As used herein, the terms “substantially” or “generally” refer to the complete or nearly complete extent or degree of an action, characteristic, property, state, structure, item, or result. For example, an object that is “substantially” or “generally” enclosed would mean that the object is either completely enclosed or nearly completely enclosed. The exact allowable degree of deviation from absolute completeness may in some cases depend on the specific context. However, generally speaking, the nearness of completion will be so as to have generally the same overall result as if absolute and total completion were obtained. The use of “substantially” or “generally” is equally applicable when used in a negative connotation to refer to the complete or near complete lack of an action, characteristic, property, state, structure, item, or result. For example, an element, combination, embodiment, or composition that is “substantially free of” or “generally free of” an ingredient or element may still actually contain such item as long as there is generally no measurable effect thereof.

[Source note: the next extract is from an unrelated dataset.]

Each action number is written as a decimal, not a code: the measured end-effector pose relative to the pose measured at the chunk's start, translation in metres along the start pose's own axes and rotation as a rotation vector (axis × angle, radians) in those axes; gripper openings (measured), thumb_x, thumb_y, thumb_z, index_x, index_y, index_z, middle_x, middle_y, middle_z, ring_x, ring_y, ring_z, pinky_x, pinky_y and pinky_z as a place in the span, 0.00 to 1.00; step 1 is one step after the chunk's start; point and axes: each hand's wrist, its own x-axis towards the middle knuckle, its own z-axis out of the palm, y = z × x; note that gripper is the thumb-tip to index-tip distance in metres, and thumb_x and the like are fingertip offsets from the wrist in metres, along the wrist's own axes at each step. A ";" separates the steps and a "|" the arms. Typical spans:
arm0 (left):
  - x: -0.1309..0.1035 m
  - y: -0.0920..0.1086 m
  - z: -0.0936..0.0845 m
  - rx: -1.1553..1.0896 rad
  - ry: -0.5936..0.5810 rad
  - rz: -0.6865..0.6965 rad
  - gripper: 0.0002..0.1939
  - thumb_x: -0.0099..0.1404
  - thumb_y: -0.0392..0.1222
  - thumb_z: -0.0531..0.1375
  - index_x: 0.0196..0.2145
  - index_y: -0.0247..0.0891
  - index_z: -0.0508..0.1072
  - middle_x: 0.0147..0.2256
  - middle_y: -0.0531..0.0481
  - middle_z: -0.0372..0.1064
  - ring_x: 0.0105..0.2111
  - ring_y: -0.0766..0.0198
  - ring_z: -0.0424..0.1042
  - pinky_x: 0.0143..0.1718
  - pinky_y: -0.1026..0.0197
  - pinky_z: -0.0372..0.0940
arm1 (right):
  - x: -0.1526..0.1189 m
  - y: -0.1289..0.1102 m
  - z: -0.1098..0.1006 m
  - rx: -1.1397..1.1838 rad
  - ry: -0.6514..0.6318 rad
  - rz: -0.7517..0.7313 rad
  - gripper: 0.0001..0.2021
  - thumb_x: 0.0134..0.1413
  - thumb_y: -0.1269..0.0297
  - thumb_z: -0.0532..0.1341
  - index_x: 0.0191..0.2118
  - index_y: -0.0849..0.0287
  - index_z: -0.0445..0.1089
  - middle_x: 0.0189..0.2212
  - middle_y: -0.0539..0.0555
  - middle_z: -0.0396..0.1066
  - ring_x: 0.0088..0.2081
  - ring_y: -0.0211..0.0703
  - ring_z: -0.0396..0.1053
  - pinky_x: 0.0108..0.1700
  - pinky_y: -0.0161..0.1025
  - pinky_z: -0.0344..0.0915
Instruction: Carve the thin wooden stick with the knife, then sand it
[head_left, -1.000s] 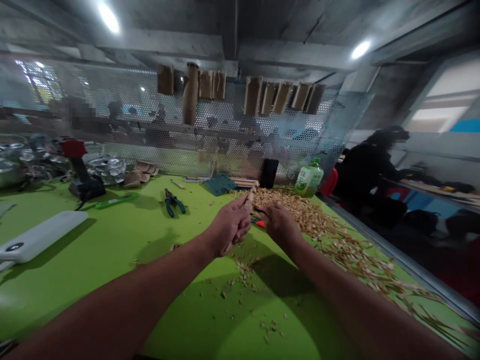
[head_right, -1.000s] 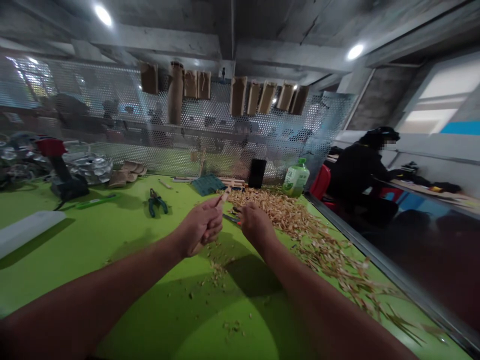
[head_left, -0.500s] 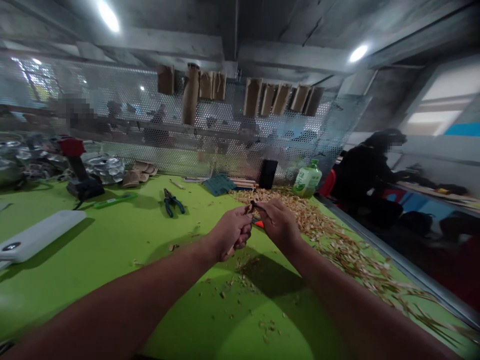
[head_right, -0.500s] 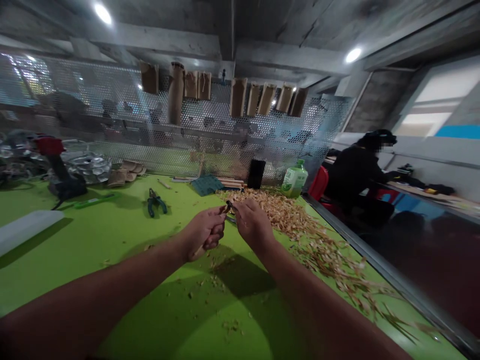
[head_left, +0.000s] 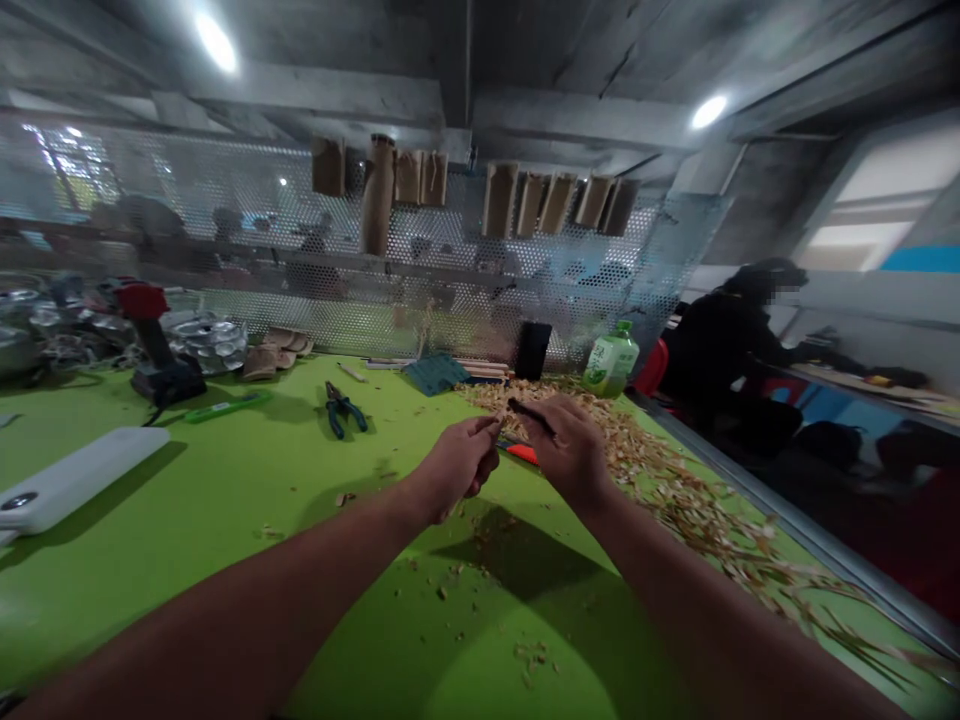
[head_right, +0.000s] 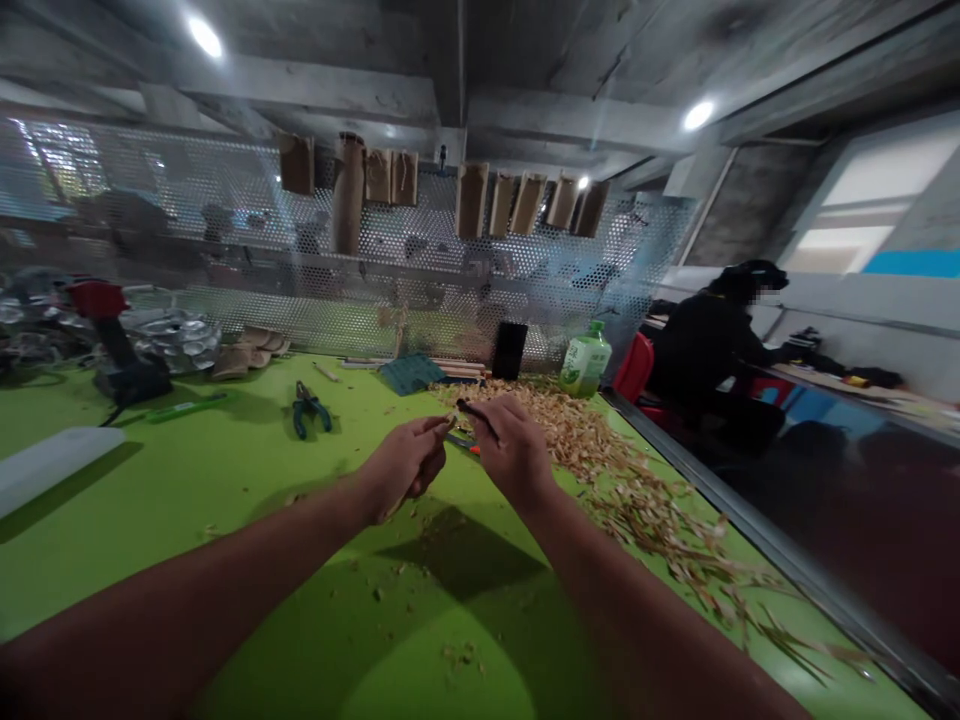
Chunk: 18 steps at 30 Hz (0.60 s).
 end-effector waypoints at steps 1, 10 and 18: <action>-0.001 0.001 0.002 -0.008 -0.012 -0.014 0.14 0.64 0.54 0.56 0.36 0.39 0.65 0.14 0.64 0.50 0.10 0.75 0.44 0.10 0.71 0.40 | -0.001 -0.002 0.003 -0.005 -0.027 0.003 0.07 0.61 0.68 0.57 0.40 0.56 0.73 0.30 0.54 0.71 0.34 0.43 0.68 0.37 0.39 0.66; -0.009 0.024 -0.002 0.031 0.078 0.104 0.12 0.65 0.49 0.55 0.39 0.38 0.67 0.17 0.62 0.55 0.11 0.76 0.49 0.11 0.72 0.46 | -0.007 0.031 0.008 -0.163 -0.147 0.112 0.09 0.56 0.70 0.57 0.27 0.58 0.71 0.23 0.52 0.66 0.27 0.42 0.64 0.30 0.37 0.62; 0.001 0.003 -0.006 0.086 0.051 0.009 0.12 0.61 0.46 0.59 0.40 0.38 0.70 0.23 0.57 0.66 0.11 0.77 0.52 0.10 0.71 0.48 | -0.003 0.007 -0.001 0.003 0.005 0.010 0.06 0.59 0.67 0.58 0.38 0.56 0.72 0.30 0.53 0.71 0.33 0.43 0.68 0.36 0.40 0.66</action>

In the foregoing description various embodiments of the present disclosure have been presented for the purpose of illustration and description. They are not intended to be exhaustive or to limit the invention to the precise form disclosed. Obvious modifications or variations are possible in light of the above teachings. The various embodiments were chosen and described to provide the best illustration of the principals of the disclosure and their practical application, and to enable one of ordinary skill in the art to utilize the various embodiments with various modifications as are suited to the particular use contemplated. All such modifications and variations are within the scope of the present disclosure as determined by the appended claims when interpreted in accordance with the breadth they are fairly, legally, and equitably entitled.